Charles Sheeler: Factories as Cathedrals

Charles Sheeler (1883-1965) was an American painter and photographer whose main subject was the landscape of industry. (Classic Landscape, 1931)

He once said,
Every age manifests itself by some external evidence. In a period such as ours when only a comparatively few individuals seem to be given to religion, some form other than the Gothic cathedral must be found. Industry concerns the greatest numbers—it may be true, as has been said, that our factories are our substitute for religious expression.
Golden Gate, 1955.

His first real training in art was in industrial drawing at the School of Industrial Art in Philadelphia, and although he later went to art school you can still see his engineer's eye. Water, 1945, depicting one of the TVA's power plants. The reverence for projects like the TVA, the Hoover Dam or the Empire State Building gets at what Sheeler meant by calling industry our religion. Rather than longing for eternity, the modernist spirit was about remaking this world.

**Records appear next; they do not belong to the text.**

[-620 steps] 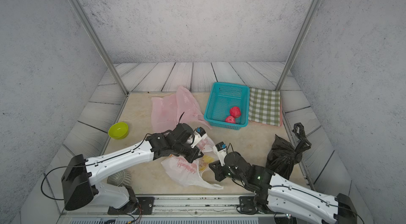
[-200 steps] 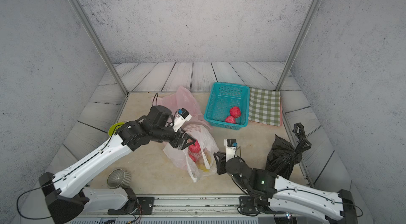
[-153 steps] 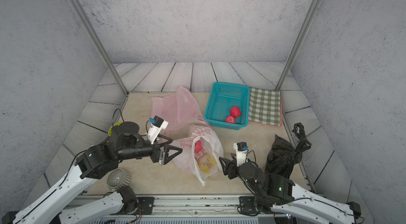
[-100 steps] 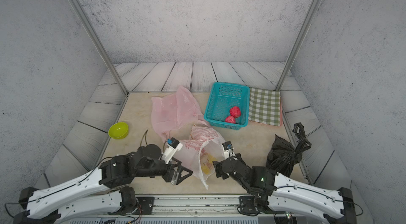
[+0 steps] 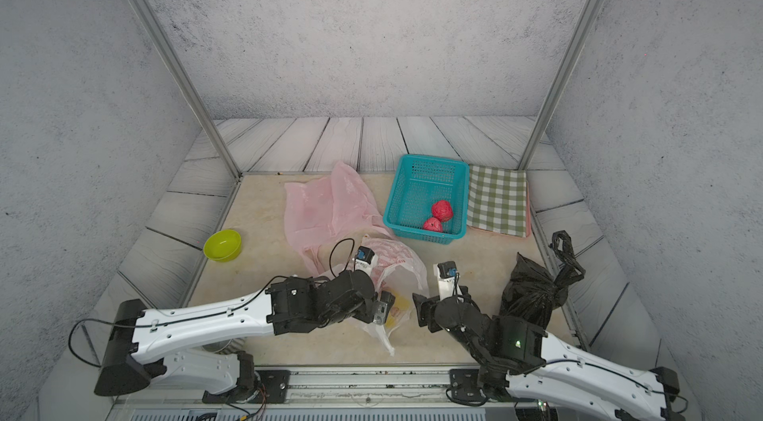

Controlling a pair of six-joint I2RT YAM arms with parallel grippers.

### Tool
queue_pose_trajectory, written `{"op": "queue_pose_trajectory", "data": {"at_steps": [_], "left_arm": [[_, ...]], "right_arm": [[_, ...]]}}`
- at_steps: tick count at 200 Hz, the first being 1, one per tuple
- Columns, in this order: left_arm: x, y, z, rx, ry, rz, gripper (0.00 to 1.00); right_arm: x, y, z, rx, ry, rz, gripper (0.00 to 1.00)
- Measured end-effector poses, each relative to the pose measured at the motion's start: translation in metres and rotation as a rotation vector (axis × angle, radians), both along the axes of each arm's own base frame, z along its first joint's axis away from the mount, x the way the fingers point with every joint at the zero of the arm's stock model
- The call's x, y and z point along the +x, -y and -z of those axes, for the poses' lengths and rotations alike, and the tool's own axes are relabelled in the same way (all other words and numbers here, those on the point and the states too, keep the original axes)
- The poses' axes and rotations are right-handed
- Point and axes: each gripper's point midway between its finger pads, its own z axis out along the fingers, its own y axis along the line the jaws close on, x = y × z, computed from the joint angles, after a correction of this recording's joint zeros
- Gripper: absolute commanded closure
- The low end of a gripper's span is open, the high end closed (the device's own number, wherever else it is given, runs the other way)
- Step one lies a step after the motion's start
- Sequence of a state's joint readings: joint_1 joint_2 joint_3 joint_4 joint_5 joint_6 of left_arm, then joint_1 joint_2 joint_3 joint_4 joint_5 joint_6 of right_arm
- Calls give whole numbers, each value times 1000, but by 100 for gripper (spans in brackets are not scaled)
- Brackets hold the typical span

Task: Untie the knot of a plastic bag & take out the apple
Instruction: Untie the plastic bag at the center of the board, then pick up the apple from the plastic bag.

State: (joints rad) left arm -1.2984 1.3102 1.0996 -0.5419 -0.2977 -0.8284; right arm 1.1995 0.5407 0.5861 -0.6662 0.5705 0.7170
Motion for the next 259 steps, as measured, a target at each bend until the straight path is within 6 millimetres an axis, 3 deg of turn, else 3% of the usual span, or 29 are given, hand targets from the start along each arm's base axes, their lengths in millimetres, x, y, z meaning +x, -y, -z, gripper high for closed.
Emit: {"op": "queue_pose_trajectory", "data": {"at_steps": [23, 49, 59, 68, 85, 103, 125, 133, 142, 151, 175, 213, 235, 259], "left_arm": [[5, 1, 2, 13, 18, -22, 21], [5, 11, 26, 55, -16, -19, 19], [5, 13, 38, 83, -32, -22, 23], [5, 13, 48, 111, -42, -30, 38], [7, 5, 59, 181, -39, -39, 100], [11, -4, 49, 217, -11, -41, 100], [15, -11, 15, 181, 41, -18, 100], [16, -15, 3, 165, 54, -14, 100], [17, -20, -9, 149, 66, -14, 100], [18, -24, -16, 138, 75, -11, 100], [16, -32, -19, 137, 72, 3, 100], [8, -39, 2, 188, 43, 47, 100], [4, -41, 13, 209, 28, 73, 100], [-1, -43, 21, 207, 21, 101, 100]], "right_arm": [[-4, 6, 10, -2, -17, 2, 16], [-5, 9, 8, 14, -14, -2, 15], [-6, 10, 7, 19, -12, -3, 16], [-6, 10, 6, 21, -10, -6, 17], [-9, 7, 4, 30, -10, -34, 20], [-17, -7, 4, 63, -16, -128, 27], [-31, -33, 15, 106, -46, -269, 44], [-36, -42, 20, 109, -61, -315, 59], [-40, -51, 25, 114, -77, -354, 88], [-42, -60, 29, 116, -97, -382, 100], [-46, -80, 32, 132, -126, -437, 100], [-52, -107, 31, 167, -140, -514, 99], [-68, -123, 34, 158, -155, -586, 96], [-87, -141, 17, 192, -131, -662, 96]]}}
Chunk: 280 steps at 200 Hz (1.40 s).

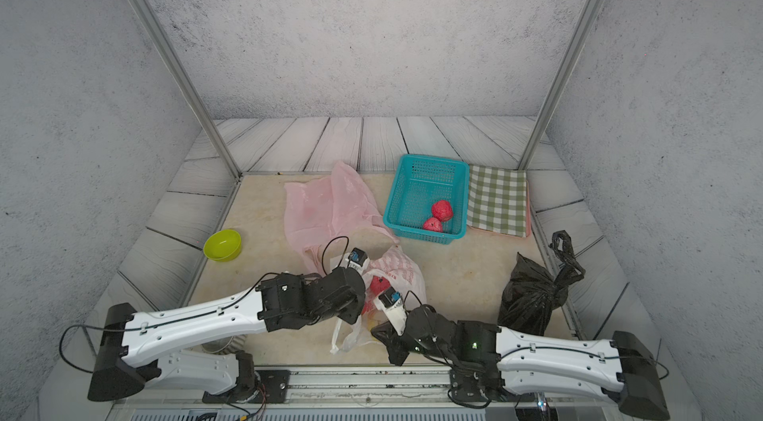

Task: Untie the knot of a plastic bag & take out the apple
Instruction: Pick up the apple from the plastic bag.

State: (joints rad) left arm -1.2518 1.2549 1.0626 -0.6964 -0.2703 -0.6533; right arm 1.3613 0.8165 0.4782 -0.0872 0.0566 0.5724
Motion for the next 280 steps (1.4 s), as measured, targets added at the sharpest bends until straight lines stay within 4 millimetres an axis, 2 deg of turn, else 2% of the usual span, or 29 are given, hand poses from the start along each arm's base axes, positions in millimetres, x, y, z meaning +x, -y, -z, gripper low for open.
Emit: {"op": "queue_pose_trajectory", "data": {"at_steps": [12, 28, 72, 93, 107, 120, 141, 167, 201, 240, 280], "left_arm": [[-2, -2, 1, -9, -4, 10, 100], [-5, -5, -3, -35, -2, 21, 100], [-10, -20, -20, -109, 24, 29, 100], [-13, -25, -24, -127, 26, 32, 100], [-15, -28, -24, -129, 21, 36, 100], [-17, -31, -20, -127, 12, 40, 100], [-24, -38, -5, -111, -18, 47, 100], [-35, -53, 24, -89, -81, 37, 100], [-46, -71, 47, -98, -132, 9, 100], [-49, -82, 57, -97, -153, -24, 100], [-48, -87, 61, -75, -156, -39, 100]], "right_arm": [[0, -9, -6, 9, 15, 4, 100], [15, -17, -1, -13, 50, 73, 100], [56, -18, 68, -248, 154, 266, 100], [67, -20, 87, -323, 191, 309, 89], [73, -28, 87, -335, 212, 329, 71], [77, -36, 83, -322, 225, 343, 59], [80, -43, 76, -291, 230, 362, 36], [80, -46, 74, -276, 229, 360, 18], [77, -60, 78, -288, 218, 316, 13], [77, -81, 90, -327, 204, 291, 13], [81, -84, 106, -388, 185, 299, 14]]}}
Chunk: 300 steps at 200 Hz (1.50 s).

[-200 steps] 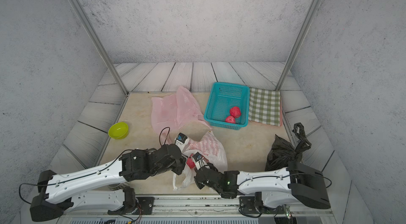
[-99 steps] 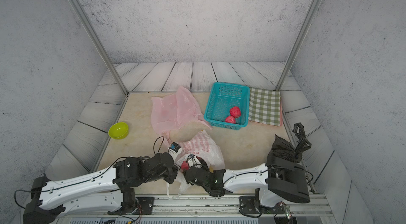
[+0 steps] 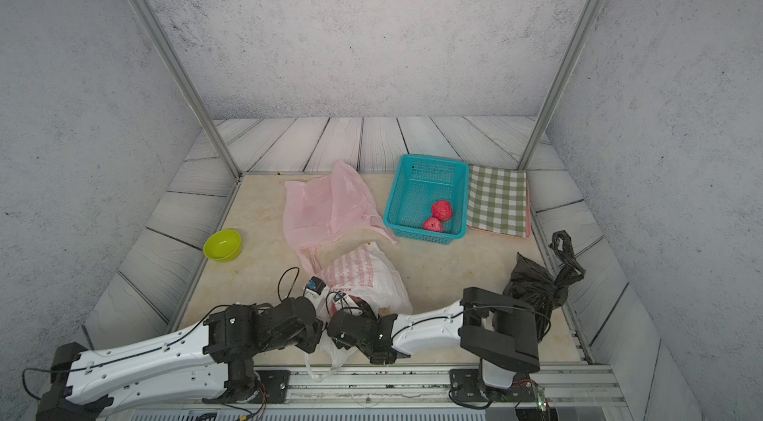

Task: Untie the knot of a plastic bag & take out the apple
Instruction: Pick up the apple from the plastic bag.

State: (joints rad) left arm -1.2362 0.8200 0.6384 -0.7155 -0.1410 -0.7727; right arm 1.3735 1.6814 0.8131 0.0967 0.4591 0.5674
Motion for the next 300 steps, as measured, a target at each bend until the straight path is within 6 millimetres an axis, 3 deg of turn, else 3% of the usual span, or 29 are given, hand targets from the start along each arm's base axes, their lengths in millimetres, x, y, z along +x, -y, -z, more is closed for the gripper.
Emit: {"op": "queue_pose_trajectory", "data": {"at_steps": [34, 57, 104, 144, 166, 193, 227, 300], "left_arm": [[-1, 5, -1, -16, -7, 5, 100], [0, 9, -4, -37, -3, 7, 100], [0, 10, -3, -38, -6, 6, 100], [1, 10, -4, -38, -2, 3, 100], [3, 9, -4, -36, 9, -1, 100], [5, 7, -4, -22, 27, -5, 100], [11, 8, -6, -11, 45, -10, 100], [19, 31, -13, -14, 47, 23, 100]], "right_arm": [[13, 6, 5, 8, -35, 51, 18], [19, -1, 2, 36, -51, 49, 21], [21, -20, 6, 98, -92, 29, 36], [19, -22, 6, 138, -102, 30, 56], [17, -18, 5, 142, -108, 25, 57], [10, -4, -3, 120, -120, 9, 57], [-3, 9, -31, 144, -121, -49, 58], [-60, 37, -63, 160, -161, -235, 59]]}}
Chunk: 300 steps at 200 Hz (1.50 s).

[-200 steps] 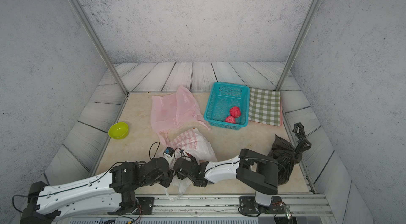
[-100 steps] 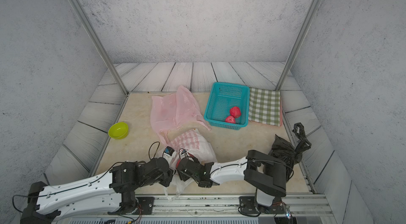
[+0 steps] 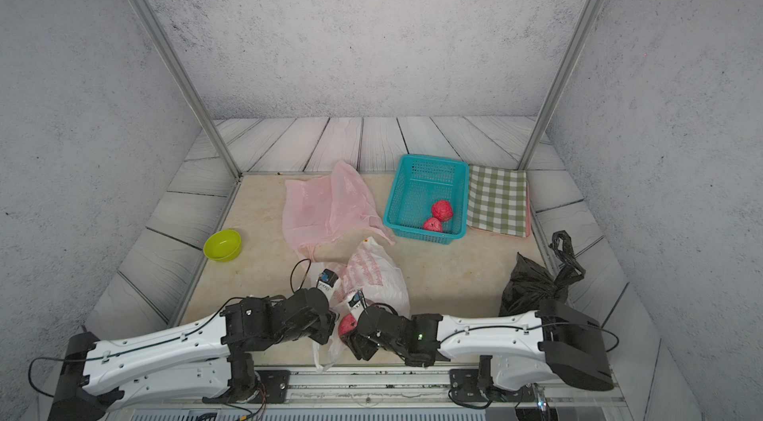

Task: Untie the knot of a plastic bag & take out the apple
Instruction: Pick up the apple from the plastic bag.

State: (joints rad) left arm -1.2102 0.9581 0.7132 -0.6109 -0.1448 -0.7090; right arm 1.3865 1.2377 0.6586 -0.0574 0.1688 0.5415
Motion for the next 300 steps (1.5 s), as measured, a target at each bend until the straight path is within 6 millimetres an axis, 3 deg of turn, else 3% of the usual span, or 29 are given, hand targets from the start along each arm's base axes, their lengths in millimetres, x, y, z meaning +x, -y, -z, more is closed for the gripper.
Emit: {"op": "queue_pose_trajectory", "data": {"at_steps": [51, 108, 117, 141, 161, 175, 202, 215, 228, 249, 269, 300], "left_arm": [[7, 24, -22, -70, 26, 36, 100], [15, 47, -52, -203, 67, 76, 100], [21, 38, -45, -167, 59, 51, 100], [38, 6, -17, -25, 13, -25, 100], [47, -9, -19, 38, 6, -41, 100], [58, -10, -39, 38, 32, -40, 100], [77, -9, -81, 12, 117, -34, 100], [80, -14, -87, 34, 145, -34, 100], [81, -23, -86, 75, 160, -35, 100], [83, -39, -83, 140, 175, -46, 100], [89, -47, -85, 175, 190, -49, 100], [96, -42, -78, 196, 189, -20, 100]], "right_arm": [[0, 43, -50, 25, 79, 14, 58], [20, 110, -73, -86, 256, 103, 57], [25, 114, -91, -46, 286, 135, 57], [31, 117, -167, 162, 330, 197, 57], [29, 115, -208, 272, 326, 203, 57], [25, 105, -209, 277, 305, 174, 57], [22, 87, -180, 190, 270, 127, 57], [23, 86, -172, 142, 275, 127, 57], [29, 93, -177, 118, 302, 153, 57], [47, 106, -212, 128, 380, 253, 57], [77, 127, -243, 139, 442, 407, 56], [145, 179, -252, 66, 451, 693, 56]]}}
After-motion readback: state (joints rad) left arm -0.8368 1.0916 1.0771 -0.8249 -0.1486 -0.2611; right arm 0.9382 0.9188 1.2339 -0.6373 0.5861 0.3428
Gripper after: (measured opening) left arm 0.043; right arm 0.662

Pertaining to Yachts and Yachting, 1922, which is so striking I had to include it even though it doesn't fit with my focus here. This comes from an early phase when Sheeler was influenced by cubism, and it is about the only work from that period you will ever see a picture of.

Sheeler's mature style was sometimes called Precisionist. The Web, 1955.

One of the experiences that informed Sheeler's mature style was a 1927 photographic assignment from Ford Motor Company to document their River Rouge Plant. Above is the most famous image, Crossed Conveyors. You can see more of these photographs here.

Upper Deck, 1929, which is said to be the first work in Sheeler's mature style. It's a fairly exact copy of a photograph.

American Landscape, 1930.

One thing I like about Sheeler's work is the forthright way he confronted his own time. Of course I also love historicism and fantasy, but I can respect an artist who searched for meaning right in front of him. Like Edward Hopper, with whom he was often paired in their lifetimes, Sheeler had his eyes focused on the landscape where most Americans lived and worked. Aerial Gyrations, 1953.

Midwest, 1954.

1 comment:

G. Verloren said...

I wouldn't call myself much of spiritual individual, so I don't know if I could invoke it religiously as Sheeler does with industry, but after reading this post and looking at his art, it occurs to me that I have something of my own personal analog in the form of my love for all things digital.

In particular, I have a fascination with glitches. Their incorporation into art and culture - from images to music to cinema and even interactive media - is something I very much enjoy. For me, there's a quality of joyous serendipity to repurposing the unintended outputs of our machine code - to developing an appreciation and even reverence of flaws, and incorporating or transforming them into new and greater things. So I suppose through that comparison I can understand Sheeler's embracing of technology and industry in his own time.

Perhaps in fifty or one hundred years people will look back on the Glitch aesthetic in the same negative way that I look back on the Found Art movement. I'd like to think that finding beauty in digital malfunctions isn't quite the same as signing a urinal in an act of Dadaist rebellion, but my biases and internal perspective probably make me unfit to judge properly.